◆ How to complete this task:
After finding the line with "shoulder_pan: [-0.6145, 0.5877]" in the data below, set down exactly each line through the one with "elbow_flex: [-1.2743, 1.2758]", inclusive, and stop there.

── Task input ──

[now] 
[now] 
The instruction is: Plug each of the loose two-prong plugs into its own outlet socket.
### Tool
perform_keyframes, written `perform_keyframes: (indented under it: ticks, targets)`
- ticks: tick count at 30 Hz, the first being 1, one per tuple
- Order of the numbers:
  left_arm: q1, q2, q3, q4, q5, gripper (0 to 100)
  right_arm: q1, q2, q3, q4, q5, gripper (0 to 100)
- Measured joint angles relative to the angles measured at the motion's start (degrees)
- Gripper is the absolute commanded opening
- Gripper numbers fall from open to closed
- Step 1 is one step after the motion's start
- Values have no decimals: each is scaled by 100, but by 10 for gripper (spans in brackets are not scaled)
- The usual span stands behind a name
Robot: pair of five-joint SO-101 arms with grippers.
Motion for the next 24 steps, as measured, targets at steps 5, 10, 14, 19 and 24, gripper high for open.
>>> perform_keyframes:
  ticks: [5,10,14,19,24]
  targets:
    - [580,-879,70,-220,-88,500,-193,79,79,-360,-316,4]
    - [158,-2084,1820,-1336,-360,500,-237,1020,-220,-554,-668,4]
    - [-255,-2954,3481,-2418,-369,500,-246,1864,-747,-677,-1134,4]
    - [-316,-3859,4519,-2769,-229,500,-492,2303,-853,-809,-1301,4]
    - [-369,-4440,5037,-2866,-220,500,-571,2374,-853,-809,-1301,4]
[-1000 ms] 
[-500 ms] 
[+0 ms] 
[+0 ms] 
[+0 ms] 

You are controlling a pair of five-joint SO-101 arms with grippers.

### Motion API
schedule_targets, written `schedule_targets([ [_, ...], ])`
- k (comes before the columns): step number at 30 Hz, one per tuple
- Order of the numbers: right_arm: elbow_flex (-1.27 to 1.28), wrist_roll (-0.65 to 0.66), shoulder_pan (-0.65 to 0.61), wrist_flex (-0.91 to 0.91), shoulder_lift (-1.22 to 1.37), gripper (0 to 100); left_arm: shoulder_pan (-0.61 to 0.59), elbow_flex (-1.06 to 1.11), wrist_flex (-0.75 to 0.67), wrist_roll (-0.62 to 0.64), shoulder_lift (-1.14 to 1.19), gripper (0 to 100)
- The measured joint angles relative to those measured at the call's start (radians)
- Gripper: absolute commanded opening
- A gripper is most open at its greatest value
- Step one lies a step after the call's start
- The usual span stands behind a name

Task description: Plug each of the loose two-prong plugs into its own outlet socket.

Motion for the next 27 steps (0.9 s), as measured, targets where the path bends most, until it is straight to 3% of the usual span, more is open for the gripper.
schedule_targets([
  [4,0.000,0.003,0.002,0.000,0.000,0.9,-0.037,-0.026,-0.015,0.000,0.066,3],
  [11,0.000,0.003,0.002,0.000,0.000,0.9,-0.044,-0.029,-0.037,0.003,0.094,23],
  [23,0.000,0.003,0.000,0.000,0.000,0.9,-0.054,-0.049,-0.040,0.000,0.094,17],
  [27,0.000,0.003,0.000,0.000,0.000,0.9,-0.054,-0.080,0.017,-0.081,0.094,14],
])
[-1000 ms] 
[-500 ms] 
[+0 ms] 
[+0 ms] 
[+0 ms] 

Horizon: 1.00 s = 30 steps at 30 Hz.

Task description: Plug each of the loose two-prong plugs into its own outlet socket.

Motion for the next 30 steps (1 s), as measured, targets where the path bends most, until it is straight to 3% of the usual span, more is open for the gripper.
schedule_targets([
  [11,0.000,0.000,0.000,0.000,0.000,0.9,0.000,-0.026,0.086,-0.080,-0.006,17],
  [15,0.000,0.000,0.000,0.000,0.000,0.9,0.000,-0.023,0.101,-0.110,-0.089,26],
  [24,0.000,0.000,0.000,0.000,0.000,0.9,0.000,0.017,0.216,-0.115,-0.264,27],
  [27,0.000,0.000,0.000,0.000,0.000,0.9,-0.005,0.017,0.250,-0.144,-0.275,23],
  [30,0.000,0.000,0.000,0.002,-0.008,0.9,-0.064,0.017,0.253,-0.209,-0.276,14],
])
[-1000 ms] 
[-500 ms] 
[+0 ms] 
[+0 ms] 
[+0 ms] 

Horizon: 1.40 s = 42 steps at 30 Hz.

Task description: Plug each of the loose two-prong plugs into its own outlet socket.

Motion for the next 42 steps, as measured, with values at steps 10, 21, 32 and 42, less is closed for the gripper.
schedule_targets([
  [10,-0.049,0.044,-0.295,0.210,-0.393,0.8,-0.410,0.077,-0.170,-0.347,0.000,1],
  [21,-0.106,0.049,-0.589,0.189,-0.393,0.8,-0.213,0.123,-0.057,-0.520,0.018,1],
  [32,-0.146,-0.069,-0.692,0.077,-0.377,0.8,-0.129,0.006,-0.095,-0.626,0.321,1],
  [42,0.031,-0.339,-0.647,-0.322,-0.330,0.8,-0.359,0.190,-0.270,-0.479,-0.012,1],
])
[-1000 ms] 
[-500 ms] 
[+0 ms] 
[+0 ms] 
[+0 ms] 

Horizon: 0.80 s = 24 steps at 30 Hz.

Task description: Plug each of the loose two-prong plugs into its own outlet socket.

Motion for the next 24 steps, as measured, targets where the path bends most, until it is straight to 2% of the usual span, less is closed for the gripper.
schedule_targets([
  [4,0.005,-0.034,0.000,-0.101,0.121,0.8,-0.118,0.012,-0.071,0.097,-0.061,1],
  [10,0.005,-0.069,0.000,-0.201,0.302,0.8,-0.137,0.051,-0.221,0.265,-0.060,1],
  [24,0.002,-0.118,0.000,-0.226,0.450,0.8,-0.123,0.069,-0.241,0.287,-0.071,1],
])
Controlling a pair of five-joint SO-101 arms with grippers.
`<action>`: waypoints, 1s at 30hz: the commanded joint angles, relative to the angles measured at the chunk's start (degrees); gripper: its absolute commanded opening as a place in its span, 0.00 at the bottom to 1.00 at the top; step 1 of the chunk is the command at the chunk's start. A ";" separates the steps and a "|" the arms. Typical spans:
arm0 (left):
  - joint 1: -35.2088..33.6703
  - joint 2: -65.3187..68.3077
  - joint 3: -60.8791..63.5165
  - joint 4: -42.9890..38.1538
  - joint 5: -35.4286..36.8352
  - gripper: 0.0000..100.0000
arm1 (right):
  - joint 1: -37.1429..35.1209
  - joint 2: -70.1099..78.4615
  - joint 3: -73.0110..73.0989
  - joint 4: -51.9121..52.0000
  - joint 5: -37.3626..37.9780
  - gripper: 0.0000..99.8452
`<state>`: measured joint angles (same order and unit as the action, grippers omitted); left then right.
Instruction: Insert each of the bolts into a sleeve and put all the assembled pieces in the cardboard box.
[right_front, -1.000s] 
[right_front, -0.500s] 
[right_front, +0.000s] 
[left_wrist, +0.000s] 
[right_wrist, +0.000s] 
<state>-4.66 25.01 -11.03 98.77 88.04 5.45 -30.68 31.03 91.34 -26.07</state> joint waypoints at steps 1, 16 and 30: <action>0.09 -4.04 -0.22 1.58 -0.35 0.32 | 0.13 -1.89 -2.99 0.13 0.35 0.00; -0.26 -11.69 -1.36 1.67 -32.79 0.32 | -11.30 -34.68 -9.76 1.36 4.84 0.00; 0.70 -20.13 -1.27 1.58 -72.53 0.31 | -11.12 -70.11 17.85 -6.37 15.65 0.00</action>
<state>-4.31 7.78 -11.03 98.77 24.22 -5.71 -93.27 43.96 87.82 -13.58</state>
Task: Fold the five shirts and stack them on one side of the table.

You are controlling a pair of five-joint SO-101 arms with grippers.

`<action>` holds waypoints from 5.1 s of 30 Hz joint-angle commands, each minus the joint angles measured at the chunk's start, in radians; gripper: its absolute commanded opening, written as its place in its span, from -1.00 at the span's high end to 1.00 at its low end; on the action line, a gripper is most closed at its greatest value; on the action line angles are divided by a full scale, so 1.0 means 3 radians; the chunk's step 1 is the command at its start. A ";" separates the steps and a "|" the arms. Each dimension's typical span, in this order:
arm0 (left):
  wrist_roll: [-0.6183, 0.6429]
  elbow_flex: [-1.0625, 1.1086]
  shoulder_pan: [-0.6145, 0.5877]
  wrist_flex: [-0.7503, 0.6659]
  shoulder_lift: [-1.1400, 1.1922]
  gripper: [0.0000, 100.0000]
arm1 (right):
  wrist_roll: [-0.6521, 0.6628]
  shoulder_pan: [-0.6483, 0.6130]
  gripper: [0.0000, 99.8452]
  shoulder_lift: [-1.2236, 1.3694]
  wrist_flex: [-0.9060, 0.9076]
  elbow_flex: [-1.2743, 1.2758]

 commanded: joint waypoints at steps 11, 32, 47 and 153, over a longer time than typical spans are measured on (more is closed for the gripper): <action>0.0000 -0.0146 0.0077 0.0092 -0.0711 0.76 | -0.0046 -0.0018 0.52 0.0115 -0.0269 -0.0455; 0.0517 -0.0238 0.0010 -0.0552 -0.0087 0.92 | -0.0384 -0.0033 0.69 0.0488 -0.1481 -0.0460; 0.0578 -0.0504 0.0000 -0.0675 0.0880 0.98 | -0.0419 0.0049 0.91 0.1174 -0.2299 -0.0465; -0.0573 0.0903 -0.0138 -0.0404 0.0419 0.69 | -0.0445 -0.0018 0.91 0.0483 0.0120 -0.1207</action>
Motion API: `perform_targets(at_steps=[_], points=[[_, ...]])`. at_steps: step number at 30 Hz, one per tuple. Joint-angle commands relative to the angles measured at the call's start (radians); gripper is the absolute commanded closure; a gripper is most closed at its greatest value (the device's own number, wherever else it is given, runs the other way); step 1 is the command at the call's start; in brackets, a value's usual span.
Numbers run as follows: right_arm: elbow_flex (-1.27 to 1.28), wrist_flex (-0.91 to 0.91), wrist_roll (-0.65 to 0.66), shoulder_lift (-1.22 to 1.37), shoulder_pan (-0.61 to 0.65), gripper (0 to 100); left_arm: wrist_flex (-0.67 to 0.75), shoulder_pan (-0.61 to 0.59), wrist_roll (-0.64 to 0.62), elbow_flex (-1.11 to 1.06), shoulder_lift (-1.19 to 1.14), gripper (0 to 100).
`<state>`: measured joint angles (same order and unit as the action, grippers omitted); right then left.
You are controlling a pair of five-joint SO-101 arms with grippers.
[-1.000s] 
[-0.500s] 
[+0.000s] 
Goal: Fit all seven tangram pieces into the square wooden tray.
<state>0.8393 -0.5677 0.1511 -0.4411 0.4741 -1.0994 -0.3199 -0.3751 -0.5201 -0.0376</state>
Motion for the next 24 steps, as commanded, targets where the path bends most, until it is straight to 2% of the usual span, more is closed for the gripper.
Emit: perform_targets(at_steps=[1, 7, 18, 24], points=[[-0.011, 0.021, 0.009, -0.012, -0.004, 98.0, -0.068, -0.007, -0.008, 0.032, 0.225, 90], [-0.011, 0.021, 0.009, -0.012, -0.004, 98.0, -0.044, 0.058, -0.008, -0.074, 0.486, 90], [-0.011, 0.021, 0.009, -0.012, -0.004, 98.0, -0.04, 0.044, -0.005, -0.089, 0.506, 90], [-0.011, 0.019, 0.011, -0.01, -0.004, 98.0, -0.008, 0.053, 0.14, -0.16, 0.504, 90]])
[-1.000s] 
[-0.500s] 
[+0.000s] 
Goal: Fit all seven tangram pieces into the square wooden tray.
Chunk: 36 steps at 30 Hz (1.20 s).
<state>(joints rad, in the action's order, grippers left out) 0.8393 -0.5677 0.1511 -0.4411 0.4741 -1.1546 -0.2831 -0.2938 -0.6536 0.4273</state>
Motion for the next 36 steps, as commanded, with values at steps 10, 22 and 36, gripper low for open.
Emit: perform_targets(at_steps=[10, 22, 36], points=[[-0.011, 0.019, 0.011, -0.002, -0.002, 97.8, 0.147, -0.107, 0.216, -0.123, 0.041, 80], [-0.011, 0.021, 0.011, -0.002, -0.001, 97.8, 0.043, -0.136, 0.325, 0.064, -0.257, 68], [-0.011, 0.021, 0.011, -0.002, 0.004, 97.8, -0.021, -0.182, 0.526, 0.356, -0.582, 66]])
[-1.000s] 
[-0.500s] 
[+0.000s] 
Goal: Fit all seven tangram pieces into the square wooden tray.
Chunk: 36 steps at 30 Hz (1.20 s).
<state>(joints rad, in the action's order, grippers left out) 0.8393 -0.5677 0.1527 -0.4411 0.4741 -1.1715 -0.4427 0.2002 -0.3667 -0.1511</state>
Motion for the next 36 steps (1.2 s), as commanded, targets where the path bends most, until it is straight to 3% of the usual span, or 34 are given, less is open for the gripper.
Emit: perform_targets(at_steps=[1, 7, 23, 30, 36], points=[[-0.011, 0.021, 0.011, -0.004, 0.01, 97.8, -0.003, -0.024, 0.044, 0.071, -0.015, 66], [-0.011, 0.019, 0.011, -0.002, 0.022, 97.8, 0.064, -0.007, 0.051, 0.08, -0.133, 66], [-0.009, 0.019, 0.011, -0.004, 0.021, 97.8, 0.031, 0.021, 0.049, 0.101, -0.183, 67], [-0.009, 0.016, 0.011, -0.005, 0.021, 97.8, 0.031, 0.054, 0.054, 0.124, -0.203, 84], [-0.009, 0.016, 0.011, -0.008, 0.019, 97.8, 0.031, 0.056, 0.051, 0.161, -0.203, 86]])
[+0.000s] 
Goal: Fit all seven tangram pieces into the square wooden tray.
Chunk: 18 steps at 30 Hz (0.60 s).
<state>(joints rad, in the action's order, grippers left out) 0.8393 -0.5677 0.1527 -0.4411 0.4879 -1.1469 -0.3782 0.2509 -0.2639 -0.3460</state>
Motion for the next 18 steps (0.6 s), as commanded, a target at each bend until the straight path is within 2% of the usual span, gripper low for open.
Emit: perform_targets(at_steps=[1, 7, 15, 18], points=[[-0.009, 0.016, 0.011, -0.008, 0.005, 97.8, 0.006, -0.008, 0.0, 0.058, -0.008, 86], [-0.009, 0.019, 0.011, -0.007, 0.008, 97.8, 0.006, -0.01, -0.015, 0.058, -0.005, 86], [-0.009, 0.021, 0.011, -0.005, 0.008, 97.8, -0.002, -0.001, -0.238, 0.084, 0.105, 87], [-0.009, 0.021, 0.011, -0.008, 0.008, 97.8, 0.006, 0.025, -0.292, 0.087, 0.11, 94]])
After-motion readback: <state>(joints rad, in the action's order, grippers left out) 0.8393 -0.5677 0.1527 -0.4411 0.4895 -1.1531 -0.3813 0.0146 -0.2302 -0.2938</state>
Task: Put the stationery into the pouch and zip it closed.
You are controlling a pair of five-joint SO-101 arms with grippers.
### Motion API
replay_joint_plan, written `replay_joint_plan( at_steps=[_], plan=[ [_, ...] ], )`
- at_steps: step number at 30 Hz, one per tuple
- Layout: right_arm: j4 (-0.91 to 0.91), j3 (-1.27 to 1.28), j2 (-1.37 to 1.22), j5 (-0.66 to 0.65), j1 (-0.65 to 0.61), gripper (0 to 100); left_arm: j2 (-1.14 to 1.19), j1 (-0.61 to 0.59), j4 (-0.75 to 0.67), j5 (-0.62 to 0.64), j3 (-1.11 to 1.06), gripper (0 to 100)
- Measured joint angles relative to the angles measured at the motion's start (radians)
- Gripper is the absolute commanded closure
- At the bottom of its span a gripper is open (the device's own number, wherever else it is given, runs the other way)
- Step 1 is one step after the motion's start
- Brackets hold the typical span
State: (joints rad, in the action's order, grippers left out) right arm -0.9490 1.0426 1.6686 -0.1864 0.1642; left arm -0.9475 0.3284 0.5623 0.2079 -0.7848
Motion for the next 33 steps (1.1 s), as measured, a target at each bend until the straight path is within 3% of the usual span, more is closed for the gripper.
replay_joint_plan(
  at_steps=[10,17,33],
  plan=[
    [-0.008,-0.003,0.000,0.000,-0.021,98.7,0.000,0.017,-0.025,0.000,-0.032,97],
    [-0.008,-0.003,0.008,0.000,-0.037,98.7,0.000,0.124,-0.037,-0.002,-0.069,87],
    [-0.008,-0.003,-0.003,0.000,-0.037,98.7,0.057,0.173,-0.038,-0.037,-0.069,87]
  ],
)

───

◆ Answer to this exercise:
  shoulder_pan: [-0.6145, 0.5877]
  wrist_flex: [-0.7503, 0.6659]
  shoulder_lift: [-1.1400, 1.1922]
  gripper: [0.0000, 100.0000]
arm1 (right):
  wrist_roll: [-0.6521, 0.6628]
  shoulder_pan: [-0.6483, 0.6130]
  gripper: [0.0000, 99.8452]
  shoulder_lift: [-1.2236, 1.3694]
  wrist_flex: [-0.9060, 0.9076]
  elbow_flex: [-1.2743, 1.2758]

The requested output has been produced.